Palliative Care Chaplain, Alta Bates Summit Medical Center


CSTMS Research Unit: PMH
Affiliation period: October 2013 -

Website
lavera.crawley@gmail.com

Degrees MPH, Interdisciplinary Studies :: University of California, Berkeley (2004)
Residency :: University of California, San Francisco School of Medicine (1986)
MD :: Meharry Medical College (1981)
Research Areas

Crawley's current research interests include: identifying unique spiritual care needs across the various trajectories of functional decline that precede death; and the phenomenology of spirituality among patients suffering from dementia.

In the field of medicine and ethics, LaVera is internationally known for her work on health disparities for palliative and end-of-life (EOL) care. She served as an expert on racial, ethnic, and cultural issues for the 2004 NIH State-of-the-Science of EOL Care Consensus Conference; was commissioned by the California Healthcare Foundation to conduct an in-depth summary of EOL health care delivery for California’s multi-ethnic, multicultural, and racially diverse population; and served a 3-year appointment as an ethics advisor for the Centers for Disease Control and Prevention. She was honored with the Soros Faculty Scholars Award for the Open Society Institute's Project on Death in America in 1999-2001, The Howard Temin Award from the National Cancer Institute in 2003-2008, and the Stanford University Faculty Fellows Award in 2007.

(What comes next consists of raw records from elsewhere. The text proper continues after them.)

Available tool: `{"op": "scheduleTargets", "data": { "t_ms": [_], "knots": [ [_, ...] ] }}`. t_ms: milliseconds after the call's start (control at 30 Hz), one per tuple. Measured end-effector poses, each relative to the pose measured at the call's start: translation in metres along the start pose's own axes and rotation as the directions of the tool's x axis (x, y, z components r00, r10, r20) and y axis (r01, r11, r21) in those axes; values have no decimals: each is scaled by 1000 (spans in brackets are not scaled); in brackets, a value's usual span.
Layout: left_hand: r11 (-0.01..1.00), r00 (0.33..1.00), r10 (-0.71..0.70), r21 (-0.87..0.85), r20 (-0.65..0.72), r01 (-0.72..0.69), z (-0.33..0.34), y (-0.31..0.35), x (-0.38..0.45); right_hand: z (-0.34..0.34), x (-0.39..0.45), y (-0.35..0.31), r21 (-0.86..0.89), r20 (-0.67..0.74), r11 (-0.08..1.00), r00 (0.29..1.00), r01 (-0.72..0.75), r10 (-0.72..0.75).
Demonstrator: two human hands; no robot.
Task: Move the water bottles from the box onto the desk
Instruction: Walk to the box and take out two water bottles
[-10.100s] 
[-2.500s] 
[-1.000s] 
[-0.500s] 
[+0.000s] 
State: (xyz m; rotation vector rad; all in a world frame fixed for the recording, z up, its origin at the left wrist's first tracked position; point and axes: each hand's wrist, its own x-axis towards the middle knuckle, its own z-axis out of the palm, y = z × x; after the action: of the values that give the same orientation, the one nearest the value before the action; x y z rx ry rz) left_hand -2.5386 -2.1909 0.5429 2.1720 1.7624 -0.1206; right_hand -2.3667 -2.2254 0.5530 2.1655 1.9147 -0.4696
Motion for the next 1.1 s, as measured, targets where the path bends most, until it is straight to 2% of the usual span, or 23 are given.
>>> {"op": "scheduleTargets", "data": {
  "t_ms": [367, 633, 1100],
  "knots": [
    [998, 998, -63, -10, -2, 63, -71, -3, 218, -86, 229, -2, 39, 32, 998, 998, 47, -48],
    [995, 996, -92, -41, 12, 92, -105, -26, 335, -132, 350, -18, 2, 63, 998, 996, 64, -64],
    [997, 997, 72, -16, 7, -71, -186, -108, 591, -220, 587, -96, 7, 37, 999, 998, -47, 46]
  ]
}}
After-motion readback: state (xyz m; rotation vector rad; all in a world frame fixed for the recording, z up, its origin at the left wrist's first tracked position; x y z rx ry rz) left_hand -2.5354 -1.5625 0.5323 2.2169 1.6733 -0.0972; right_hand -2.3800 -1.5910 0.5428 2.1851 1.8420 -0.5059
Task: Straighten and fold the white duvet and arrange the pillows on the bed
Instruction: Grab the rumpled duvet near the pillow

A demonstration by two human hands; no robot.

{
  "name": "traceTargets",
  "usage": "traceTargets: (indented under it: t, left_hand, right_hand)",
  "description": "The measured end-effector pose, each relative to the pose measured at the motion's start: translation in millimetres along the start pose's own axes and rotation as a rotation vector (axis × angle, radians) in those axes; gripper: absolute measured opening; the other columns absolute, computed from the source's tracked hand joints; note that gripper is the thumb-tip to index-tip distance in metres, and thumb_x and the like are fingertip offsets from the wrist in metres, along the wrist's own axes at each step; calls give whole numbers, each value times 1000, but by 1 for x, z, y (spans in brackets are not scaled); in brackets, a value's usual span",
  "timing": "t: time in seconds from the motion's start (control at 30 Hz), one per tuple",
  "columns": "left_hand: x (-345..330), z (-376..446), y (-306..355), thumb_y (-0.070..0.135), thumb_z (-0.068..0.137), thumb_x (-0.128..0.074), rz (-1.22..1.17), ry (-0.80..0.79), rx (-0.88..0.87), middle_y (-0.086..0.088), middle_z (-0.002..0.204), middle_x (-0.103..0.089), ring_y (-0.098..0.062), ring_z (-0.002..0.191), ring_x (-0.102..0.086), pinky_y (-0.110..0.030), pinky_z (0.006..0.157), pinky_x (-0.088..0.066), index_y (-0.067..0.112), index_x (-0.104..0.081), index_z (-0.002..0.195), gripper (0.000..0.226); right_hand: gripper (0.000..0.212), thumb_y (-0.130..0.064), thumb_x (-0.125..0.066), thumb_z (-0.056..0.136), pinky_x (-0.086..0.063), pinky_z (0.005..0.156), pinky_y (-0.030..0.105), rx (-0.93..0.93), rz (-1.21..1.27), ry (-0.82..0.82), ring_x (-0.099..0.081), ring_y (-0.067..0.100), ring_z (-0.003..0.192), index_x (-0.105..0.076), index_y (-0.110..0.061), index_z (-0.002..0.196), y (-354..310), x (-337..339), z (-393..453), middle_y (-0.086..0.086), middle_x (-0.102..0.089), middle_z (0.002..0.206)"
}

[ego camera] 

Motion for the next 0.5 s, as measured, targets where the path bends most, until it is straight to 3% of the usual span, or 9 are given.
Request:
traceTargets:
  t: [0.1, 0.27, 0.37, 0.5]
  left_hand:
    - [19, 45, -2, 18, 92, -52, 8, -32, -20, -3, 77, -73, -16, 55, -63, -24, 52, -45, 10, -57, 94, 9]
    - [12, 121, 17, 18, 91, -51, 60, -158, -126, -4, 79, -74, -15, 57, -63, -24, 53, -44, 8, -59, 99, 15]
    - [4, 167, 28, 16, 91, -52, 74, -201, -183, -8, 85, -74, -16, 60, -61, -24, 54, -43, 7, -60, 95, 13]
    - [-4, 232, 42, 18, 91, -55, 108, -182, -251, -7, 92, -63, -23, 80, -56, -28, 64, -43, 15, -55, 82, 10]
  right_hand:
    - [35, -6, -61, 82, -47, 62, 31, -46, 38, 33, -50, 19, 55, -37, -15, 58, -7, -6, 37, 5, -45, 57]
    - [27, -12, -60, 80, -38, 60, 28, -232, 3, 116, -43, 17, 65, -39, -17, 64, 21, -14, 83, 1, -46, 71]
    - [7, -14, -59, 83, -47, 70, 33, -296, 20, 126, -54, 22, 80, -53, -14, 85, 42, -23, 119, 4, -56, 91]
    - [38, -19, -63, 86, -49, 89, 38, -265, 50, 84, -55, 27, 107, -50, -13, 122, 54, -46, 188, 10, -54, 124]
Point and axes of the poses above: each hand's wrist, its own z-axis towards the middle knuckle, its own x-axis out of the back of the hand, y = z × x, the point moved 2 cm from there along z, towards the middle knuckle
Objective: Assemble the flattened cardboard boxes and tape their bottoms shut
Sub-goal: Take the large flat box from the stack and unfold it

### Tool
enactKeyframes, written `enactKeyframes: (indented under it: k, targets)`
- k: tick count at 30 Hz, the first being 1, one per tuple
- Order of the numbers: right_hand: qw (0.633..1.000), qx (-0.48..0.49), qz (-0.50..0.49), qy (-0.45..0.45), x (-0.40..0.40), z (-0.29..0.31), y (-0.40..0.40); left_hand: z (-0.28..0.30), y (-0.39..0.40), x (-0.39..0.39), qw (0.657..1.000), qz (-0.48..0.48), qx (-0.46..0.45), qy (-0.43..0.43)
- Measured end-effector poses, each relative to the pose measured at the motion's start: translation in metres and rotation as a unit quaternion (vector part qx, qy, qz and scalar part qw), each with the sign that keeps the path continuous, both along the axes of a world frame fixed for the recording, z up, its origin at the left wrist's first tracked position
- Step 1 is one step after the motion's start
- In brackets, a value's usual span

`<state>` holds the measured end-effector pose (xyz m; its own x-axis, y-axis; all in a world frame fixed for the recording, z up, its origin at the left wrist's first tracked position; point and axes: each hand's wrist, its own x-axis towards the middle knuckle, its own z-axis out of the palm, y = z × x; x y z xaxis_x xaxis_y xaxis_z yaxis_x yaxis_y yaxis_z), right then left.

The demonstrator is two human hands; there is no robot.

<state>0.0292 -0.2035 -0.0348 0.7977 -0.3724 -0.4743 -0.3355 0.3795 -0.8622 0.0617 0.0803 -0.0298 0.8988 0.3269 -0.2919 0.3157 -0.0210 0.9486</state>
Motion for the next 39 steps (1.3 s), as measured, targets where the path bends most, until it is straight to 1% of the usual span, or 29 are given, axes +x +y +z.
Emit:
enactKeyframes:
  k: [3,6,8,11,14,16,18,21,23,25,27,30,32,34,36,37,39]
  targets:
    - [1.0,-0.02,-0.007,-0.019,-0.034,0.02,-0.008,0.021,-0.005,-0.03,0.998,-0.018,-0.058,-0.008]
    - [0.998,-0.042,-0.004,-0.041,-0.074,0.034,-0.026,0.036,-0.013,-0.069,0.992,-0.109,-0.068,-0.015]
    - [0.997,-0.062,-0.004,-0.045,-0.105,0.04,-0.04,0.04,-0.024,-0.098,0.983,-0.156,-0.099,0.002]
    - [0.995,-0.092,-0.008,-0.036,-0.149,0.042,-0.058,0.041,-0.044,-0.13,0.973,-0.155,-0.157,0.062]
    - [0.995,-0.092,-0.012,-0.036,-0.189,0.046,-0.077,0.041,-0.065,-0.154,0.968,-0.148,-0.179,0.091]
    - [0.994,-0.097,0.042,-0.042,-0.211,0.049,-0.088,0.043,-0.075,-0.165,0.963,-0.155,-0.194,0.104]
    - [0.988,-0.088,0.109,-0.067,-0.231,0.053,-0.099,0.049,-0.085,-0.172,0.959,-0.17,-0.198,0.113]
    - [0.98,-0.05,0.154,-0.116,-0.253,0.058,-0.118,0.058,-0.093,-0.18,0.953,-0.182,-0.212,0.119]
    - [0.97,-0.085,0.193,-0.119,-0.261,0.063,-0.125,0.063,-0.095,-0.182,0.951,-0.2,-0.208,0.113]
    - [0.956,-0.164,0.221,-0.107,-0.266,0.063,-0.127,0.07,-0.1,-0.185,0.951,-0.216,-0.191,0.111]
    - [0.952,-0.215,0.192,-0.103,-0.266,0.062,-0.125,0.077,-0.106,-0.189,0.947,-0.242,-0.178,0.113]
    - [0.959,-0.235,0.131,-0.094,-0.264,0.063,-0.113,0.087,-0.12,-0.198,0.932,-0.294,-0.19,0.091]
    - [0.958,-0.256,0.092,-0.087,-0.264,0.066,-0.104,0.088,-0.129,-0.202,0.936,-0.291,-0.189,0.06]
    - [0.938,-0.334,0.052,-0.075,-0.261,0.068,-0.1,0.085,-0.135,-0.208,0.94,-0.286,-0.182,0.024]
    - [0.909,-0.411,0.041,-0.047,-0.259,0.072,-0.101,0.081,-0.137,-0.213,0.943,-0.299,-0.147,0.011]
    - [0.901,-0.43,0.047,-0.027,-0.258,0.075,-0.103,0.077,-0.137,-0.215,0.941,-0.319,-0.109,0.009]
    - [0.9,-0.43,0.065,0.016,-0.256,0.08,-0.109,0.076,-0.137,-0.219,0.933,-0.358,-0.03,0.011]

After a 16+ year career at Stanford as an empirical bioethicist, LaVera Crawley embarked on a new career in the art of spiritual companionship, bringing together her work in medicine, ethics, social justice, teaching, research, and public health with her longstanding interest in spirituality. After completing her clinical pastoral education (CPE) in chaplaincy, she began serving in her current role as a Palliative Care Chaplain at the Alta Bates Summit Medical Center. She is also in training to become an Association for Clinical Pastoral Education (ACPE) Certified Supervisor.

Inspired by the Schwartz Center’s Clinical Pastoral Education (CPE) Program for Healthcare Providers, LaVera’s goal as a Chaplain Supervisor is to create and implement a CPE Fellows Program for physicians, nurses, social workers, psychologists, and other healthcare professionals to enhance provider skills and competencies in addressing the spiritual, existential, and religious needs of patients and families facing life-threatening illnesses.

Her current research interests include: identifying unique spiritual care needs across the various trajectories of functional decline that precede death; and the phenomenology of spirituality among patients suffering from dementia.